§ Work instruction
Line count for the string "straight": give the number of lines in the data below that contain it, and nothing more.

§ Supplied information

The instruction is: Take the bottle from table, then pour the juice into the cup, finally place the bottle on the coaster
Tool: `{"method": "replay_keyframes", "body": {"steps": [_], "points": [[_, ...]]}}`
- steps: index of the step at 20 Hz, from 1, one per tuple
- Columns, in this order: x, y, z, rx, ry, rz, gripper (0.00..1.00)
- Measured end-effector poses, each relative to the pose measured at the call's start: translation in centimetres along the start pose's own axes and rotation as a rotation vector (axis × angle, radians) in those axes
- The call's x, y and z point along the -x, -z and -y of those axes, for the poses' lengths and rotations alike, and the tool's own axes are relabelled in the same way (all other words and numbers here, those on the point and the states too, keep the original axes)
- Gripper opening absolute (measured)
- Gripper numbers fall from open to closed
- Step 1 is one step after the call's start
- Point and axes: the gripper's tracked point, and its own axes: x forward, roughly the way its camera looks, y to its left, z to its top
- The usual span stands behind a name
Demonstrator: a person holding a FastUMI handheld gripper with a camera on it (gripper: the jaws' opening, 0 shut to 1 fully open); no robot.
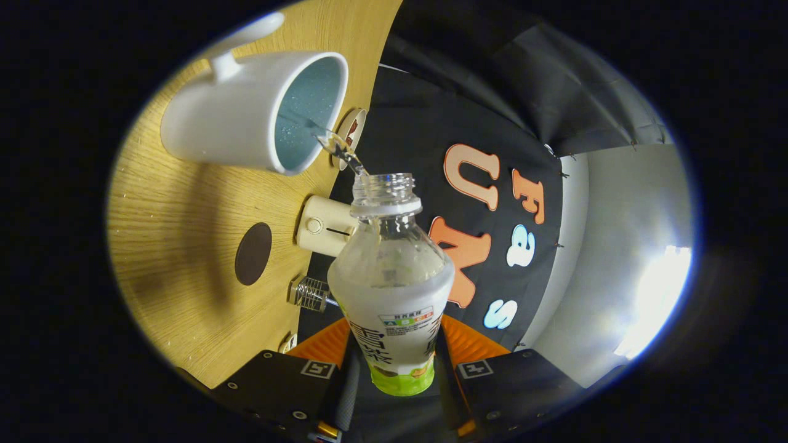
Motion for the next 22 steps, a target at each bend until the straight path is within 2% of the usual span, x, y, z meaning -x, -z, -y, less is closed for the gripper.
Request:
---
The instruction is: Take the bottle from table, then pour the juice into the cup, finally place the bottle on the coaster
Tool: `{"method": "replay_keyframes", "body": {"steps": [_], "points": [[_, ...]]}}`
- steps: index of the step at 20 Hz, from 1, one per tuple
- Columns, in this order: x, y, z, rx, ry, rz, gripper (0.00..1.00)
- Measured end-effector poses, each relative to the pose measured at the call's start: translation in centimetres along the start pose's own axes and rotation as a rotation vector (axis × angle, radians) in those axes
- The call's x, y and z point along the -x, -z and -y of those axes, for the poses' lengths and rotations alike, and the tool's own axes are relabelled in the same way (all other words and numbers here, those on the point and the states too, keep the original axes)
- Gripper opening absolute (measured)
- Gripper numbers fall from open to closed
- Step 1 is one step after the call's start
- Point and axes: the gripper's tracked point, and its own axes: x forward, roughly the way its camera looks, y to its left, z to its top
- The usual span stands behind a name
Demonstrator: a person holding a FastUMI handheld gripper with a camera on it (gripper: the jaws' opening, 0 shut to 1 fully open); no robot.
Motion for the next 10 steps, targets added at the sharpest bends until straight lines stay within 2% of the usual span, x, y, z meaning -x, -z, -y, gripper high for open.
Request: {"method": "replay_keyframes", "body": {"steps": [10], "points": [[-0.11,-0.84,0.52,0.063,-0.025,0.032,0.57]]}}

§ Answer section
2